Australian (ASX) Stock Market Forum

Where does the money you make from CFDs come from?

if TLS goes to 0 tomorrow. Net in < net out.
??

Even if it did go to 0 tomorrow, the money in can only equal the money out. The sum purchase price of all the shares ever bought can only equal the sum total of all the shares ever sold.

For existing punters today, the money out of the whole market in the future can only equal what goes into it, therefore for today's holders of stocks, they rely on new money coming into the market to continue to rise so that they can take more out in the future.

Because of the leeches in the system. err sorry, brokers, then when Joe buys a share for $10 he actually pays $10.01 and when Fred sells his share for $10 he only gets $9.99, therefore it is a negative sum game (with the exception of dividends).
It would be interesting to see if the total of all dividends paid were more or less than the total of all brokerage and fees paid. I assume that when you add tax paid by the winners in the game, it would definitely be a losing game in the long run for all participants as a whole.

brty
 
??

Even if it did go to 0 tomorrow, the money in can only equal the money out. The sum purchase price of all the shares ever bought can only equal the sum total of all the shares ever sold.

For existing punters today, the money out of the whole market in the future can only equal what goes into it, therefore for today's holders of stocks, they rely on new money coming into the market to continue to rise so that they can take more out in the future.

Because of the leeches in the system. err sorry, brokers, then when Joe buys a share for $10 he actually pays $10.01 and when Fred sells his share for $10 he only gets $9.99, therefore it is a negative sum game (with the exception of dividends).
It would be interesting to see if the total of all dividends paid were more or less than the total of all brokerage and fees paid.

brty

Gotcha, I was using neg/positive sum in terms of Asset valuation rather than flows. ie for every winner there does not have to be a loser.

I assume that when you add tax paid by the winners in the game, it would definitely be a losing game in the long run for all participants as a whole.
taking an extreme example, If a stock lists at 1c and runs to $1 in a straight line, that would make everyone winners
 
Tyson,

the All Ords as a whole is 4.6%. This is less than current bank interest.




brty

Cash is not inflation hedged, where as the underlying assets of the companies are.

So bank interest of 4.6% is actually 1.6% after inflation has taken it's toll on the underlying asset being the cash itself that makes up the deposit.

Plus most companies don't pay out 100% of earnings, they retain some to make further investments in growth.
 
SQ,

taking an extreme example, If a stock lists at 1c and runs to $1 in a straight line, that would make everyone winners

How do the owners of the stock extract their money in this case?? They sell to someone. New money. It does not change the fact that the money out can only equal the money in. Those particular shareholders have done well.

Tyson

Cash is not inflation hedged, where as the underlying assets of the companies are.
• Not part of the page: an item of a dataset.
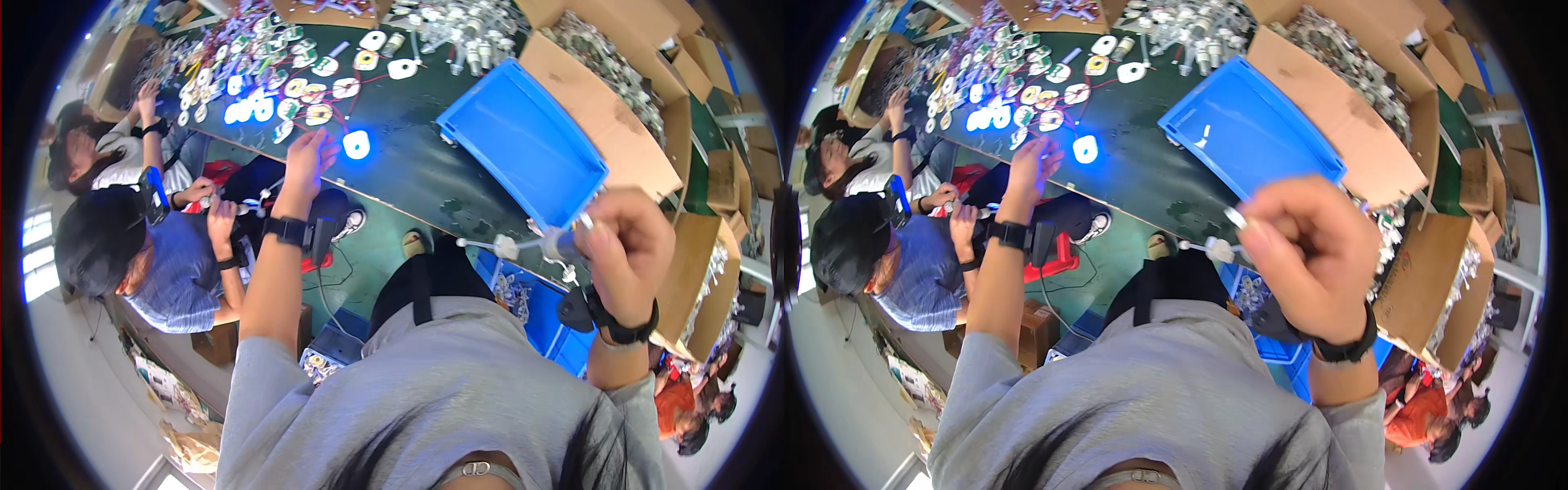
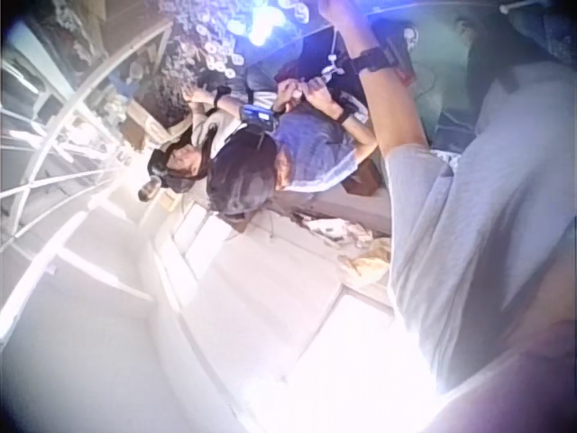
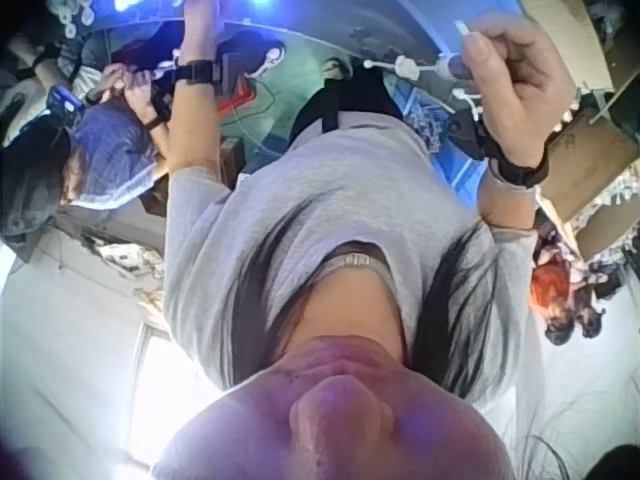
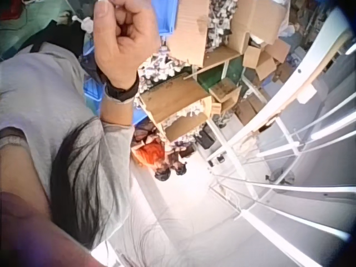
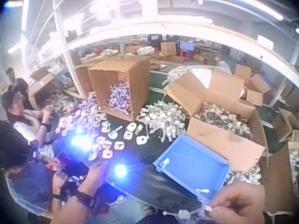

So bank interest of 4.6% is actually 1.6% after inflation has taken it's toll on the underlying asset being the cash itself that makes up the deposit.

Plus most companies don't pay out 100% of earnings, they retain some to make further investments in growth.

I don't deny any of this, yet it does not change the fact that you as a holder of stock can only extract your money by selling the shares, apart from dividends. How else do you extract money?? The same arguments you hold for interest apply to dividends.

brty
 
Tyson



I don't deny any of this, yet it does not change the fact that you as a holder of stock can only extract your money by selling the shares, apart from dividends. How else do you extract money?? The same arguments you hold for interest apply to dividends.

brty

You extract money through dividends and if you have held long enough for the company to grow then you should also make a profit when you sell to some one else.

The inflation example I gave does not hold true for dividends over time, Because as the currency is devalued over time the dividends and/or the value of the underlying assets will rise.

for example, after 25 years inflation would have halved the buying power of $1000 cash, So if you had kept $1000 in a cash invesment both your $1000 investment and your $46 interest have lost buying power.

However if you owned an asset worth $1000 and inflation halved the buying power of cash over 25 years, when you come to sell that asset you should be able to sell it for $2000 and over that time prices for the products the assets produces would have gone up so the asset would be generating a return of $86pa vs the interst on the cash of $46
 
Tyson,

for example, after 25 years inflation

Ahh, the long term. Yes, if you can find a company that has stable growing dividends over the long term you will do well. If you go back 25 years and tried to invest in that type of company you would have to buy quite a few companies to guarantee that some survived the test of time. The history of the stockmarket is one of historic performances of the survivors. Once you count the cost of long term failures, the performance is not that great as many would have you believe.

Of course you have still assumed that there is more new money in the future to pay you for your shares, you still need that new money to pay for your exit. The Japanese have waited for 20 years for there market to pick up, but it is not happening.

Because we have a superannuation guarantee in this country, then provided employment continues to rise and inflation keeps happening, then you can be assured there will be a market in 25 years time for you to cash out in, provided of course you get the choices of companies correct.